Another reason is that Betsy and I live at different schedules, she locked into Fred’s sleeping and rising habits, me locked into the fact that I usually work best at night. It’s early afternoon now, about one o’clock, but I’m running scared this month and I’m talking about usually. Usually Betsy goes to bed at twelve or one and I go to bed at three or four. She gets up at eight or nine and I get up at eleven or twelve. So a lot of times she’s already out to the store when I get up, and I make myself a cup of coffee and wait around for her to come back and make breakfast.
That was the way it was Friday, though I wasn’t exactly waiting for breakfast. I was mostly waiting to find out whether or not my skull was going to crack open from the top of my nose up over my head and down to the back of my neck. I would have taken three to two on the positive. As a result, I was up an hour or more before I began to spot the odd signs, the drawers half open, the things gone from here and there.
I didn’t get it. I was just as baffled as Paul, I couldn’t figure out what had gone wrong. It had been so long since Betsy had read any of my books it never even occurred to me that she might have gone in and looked at the new manuscript. It never entered my mind.
But that’s what she did. I don’t know if she did it Thursday night after I fell asleep or Friday morning when she got up. In either case, I know why she did it, and that only makes it worse.
In Chapter 1, I mean the real Chapter 1, the one that counts, I have Paul having this great rebirth of feeling toward his wife, which isn’t exactly the way things worked in real life. I have that rebirth
It was Betsy that had the rebirth first, I see that now. That was why she was taking the lead Thursday night, and that was why she decided she ought to start reading my manuscripts again. Also, I suppose, because I’d let her know in a vague sort of way that I was having trouble with this book, and she knew about me being late the last half-dozen times, and I suppose she meant to read it and say some nice things about it and give me some encouragement.
So she read it.
The note she left is the one I quoted in the last chapter.
The rest of Friday was just this horrible day. I did try to call her at her parents’ house, but she hadn’t arrived yet and they didn’t know she was coming and they didn’t know what it was all about. She’d left me the car, so she must have called a cab to take her to the station, and I considered hopping into the car and driving up there after her but I couldn’t do it. I was afraid of Birge and Johnny, for one thing, and I was also afraid of myself. I was afraid to get into the car, I figured I’d kill myself in the first fifty miles. My nerves were shot, my attention was shot, my morale was shot, everything about me was shot.
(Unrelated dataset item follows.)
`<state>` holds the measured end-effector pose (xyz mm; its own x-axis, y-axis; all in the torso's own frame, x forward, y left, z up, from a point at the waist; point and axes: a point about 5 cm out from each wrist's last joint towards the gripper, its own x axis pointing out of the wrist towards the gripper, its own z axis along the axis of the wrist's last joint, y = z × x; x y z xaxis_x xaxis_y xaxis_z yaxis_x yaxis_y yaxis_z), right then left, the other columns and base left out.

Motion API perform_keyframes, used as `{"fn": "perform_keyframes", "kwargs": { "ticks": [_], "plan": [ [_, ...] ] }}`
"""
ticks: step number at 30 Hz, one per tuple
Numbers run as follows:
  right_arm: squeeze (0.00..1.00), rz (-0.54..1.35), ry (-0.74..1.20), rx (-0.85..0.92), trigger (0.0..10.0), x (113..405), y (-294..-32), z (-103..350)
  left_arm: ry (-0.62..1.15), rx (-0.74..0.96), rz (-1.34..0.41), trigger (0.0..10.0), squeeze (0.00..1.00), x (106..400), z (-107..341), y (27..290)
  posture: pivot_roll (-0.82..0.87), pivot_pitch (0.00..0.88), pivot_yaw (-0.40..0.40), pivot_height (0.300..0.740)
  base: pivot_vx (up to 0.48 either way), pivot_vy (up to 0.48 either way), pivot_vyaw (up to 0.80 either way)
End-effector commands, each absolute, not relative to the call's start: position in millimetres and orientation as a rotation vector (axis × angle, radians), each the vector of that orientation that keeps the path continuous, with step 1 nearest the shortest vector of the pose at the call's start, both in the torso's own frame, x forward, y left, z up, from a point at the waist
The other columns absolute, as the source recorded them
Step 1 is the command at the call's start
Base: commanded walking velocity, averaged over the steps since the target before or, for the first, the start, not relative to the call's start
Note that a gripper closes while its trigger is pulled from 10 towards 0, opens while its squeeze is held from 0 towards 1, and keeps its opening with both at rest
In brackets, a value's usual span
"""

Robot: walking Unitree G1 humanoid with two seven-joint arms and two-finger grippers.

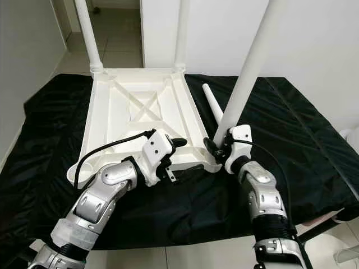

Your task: Building children table

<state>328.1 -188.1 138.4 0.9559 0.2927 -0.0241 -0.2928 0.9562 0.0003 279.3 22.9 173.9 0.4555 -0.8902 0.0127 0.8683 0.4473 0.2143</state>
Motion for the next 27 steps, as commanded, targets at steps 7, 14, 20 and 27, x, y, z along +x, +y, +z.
{"fn": "perform_keyframes", "kwargs": {
  "ticks": [7,14,20,27],
  "plan": [
    [0.00,-0.073,0.088,0.081,10.0,319,-168,121,-0.119,0.186,-1.038,10.0,0.00,280,173,24,-0.02,0.000,-0.038,0.740,0.000,0.000,0.00],
    [0.00,-0.250,0.031,0.177,10.0,317,-141,125,-0.124,0.178,-1.024,10.0,0.00,279,174,24,-0.01,0.000,-0.047,0.740,0.000,0.000,0.00],
    [0.00,-0.233,0.012,0.170,10.0,317,-142,133,-0.122,0.175,-1.019,10.0,0.00,279,173,23,-0.01,0.000,-0.053,0.740,0.000,0.000,0.00],
    [1.00,-0.190,-0.025,0.192,10.0,314,-141,137,-0.127,0.170,-1.008,10.0,0.00,280,175,24,-0.01,0.000,-0.057,0.740,0.000,0.000,0.00]
  ]
}}
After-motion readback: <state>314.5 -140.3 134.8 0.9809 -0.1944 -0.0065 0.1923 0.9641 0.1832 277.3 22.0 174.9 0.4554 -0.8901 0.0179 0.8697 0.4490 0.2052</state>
So I just walked around, and every once in a while I’d make a phone call to somebody and tell them Betsy left but not tell them why. They’d always ask, and I’d always say I didn’t know. I called Rod, and I called Pete, and I called Dick. Dick wasn’t home and Kay answered and I told her, and she asked me if there was anything she and Dick could do. I said no. She asked me did I want to come into town and stay with them. I said no. She asked me did I want her to come out and talk with me for a while, and I understood she was offering me the follow-up after all, the way a certain kind of woman responds to tragedy with chicken soup, and I said no. I said no for two reasons. First, because I didn’t want Kay, or anything that Kay implied, or any of the emotional complexity of Kay, or any woman like Kay, or anybody else at all but Betsy. And second, because I had this nutty idea that if I demonstrated my saintliness by refusing Kay I would eventually get Betsy back.
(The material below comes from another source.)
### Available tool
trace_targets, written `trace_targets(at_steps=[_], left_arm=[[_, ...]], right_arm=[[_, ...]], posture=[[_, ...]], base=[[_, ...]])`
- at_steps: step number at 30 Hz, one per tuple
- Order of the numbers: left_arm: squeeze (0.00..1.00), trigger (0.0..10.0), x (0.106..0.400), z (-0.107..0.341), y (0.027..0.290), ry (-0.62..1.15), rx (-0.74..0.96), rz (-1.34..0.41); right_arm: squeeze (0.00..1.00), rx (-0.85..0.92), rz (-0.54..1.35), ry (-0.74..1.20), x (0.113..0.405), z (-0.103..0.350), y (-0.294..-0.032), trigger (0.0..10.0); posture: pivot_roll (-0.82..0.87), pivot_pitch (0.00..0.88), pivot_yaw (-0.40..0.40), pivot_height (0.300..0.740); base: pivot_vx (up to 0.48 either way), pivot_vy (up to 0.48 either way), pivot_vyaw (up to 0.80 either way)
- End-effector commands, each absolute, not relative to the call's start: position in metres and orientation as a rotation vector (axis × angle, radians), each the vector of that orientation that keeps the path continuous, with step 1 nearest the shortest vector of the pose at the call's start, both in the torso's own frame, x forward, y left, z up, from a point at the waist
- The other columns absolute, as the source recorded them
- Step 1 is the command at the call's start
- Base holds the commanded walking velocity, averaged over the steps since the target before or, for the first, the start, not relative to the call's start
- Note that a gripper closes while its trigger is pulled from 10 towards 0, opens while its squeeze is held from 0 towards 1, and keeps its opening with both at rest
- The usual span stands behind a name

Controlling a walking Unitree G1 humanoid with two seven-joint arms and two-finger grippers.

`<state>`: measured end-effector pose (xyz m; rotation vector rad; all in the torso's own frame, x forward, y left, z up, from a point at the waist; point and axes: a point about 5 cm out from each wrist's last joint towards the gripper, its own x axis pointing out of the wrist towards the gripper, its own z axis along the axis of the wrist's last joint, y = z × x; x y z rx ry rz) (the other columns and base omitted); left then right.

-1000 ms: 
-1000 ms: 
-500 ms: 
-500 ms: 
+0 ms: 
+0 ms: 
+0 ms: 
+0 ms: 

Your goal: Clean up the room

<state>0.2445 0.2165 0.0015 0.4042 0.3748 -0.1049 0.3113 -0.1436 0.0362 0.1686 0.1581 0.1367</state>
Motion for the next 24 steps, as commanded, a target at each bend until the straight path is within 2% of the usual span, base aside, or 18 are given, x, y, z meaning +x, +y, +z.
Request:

I called other people, I called my mother in Albany and Hannah answered the phone and I told her and she sounded very sympathetic, but she can’t help the ice in her voice. Her sympathy sounded like the sympathy of a cold nurse for a terminal patient she doesn’t much care for. I asked her if Mom was around, but Mom was at work at Limurges Restaurant. She asked me if I wanted the restaurant number, if I wanted to call Mom at work, but I said no, what had happened to me was a disaster but riot an emergency, I could talk to Mom some other time. I asked her if she’d heard from Hester recently, and she said Hester had a new address, somewhere in San Francisco. She gave me the address, it was c/o Blench, and I wrote it down with the feeling that it was very important, though I wasn’t sure why.